=== DATASET EXTRACT ===

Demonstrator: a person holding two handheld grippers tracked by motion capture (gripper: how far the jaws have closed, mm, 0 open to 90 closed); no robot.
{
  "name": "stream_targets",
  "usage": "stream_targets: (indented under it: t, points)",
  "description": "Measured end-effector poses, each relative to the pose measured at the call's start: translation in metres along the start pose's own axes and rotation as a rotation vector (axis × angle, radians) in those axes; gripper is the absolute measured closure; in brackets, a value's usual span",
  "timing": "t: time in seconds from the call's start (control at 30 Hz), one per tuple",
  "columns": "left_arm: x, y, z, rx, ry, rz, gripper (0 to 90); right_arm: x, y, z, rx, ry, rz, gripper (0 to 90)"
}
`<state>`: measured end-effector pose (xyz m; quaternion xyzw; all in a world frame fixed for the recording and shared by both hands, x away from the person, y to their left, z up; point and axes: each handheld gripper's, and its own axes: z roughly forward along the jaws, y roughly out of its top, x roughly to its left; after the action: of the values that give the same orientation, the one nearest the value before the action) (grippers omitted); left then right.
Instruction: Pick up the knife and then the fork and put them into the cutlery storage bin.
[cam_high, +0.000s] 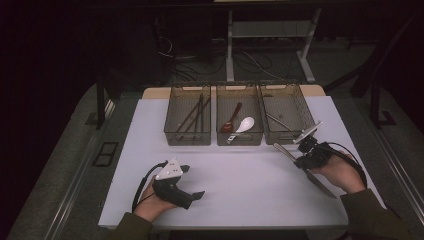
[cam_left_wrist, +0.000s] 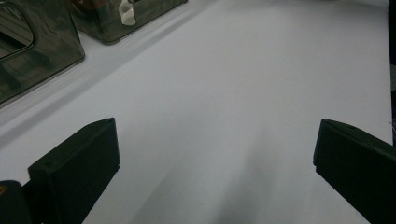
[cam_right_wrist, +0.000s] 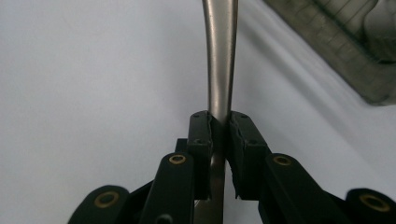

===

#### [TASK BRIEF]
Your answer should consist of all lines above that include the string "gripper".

#### [RESULT]
Demonstrator: a person holding two handheld grippers tracked by motion capture (gripper: how far the jaws have closed, mm, 0 open to 90 closed); no robot.
  "description": "Measured end-effector poses, each relative to the pose measured at the call's start: translation in metres along the start pose's own axes and rotation as a rotation vector (axis × angle, radians) in those axes; gripper is the absolute measured closure; in brackets, a value's usual span",
  "columns": "left_arm: x, y, z, rx, ry, rz, gripper (0 to 90); right_arm: x, y, z, rx, ry, rz, gripper (0 to 90)"
`<state>`: measured end-effector pose (xyz m; quaternion xyzw; all in a world frame fixed for the recording and shared by both hands, x away from the person, y to their left, z up; point and axes: each handheld gripper's, and its own axes: z roughly forward along the jaws, y roughly out of its top, x roughly to its left; after the action: of the values that give the same orientation, the one nearest the value before the action) (grippers omitted); left then right.

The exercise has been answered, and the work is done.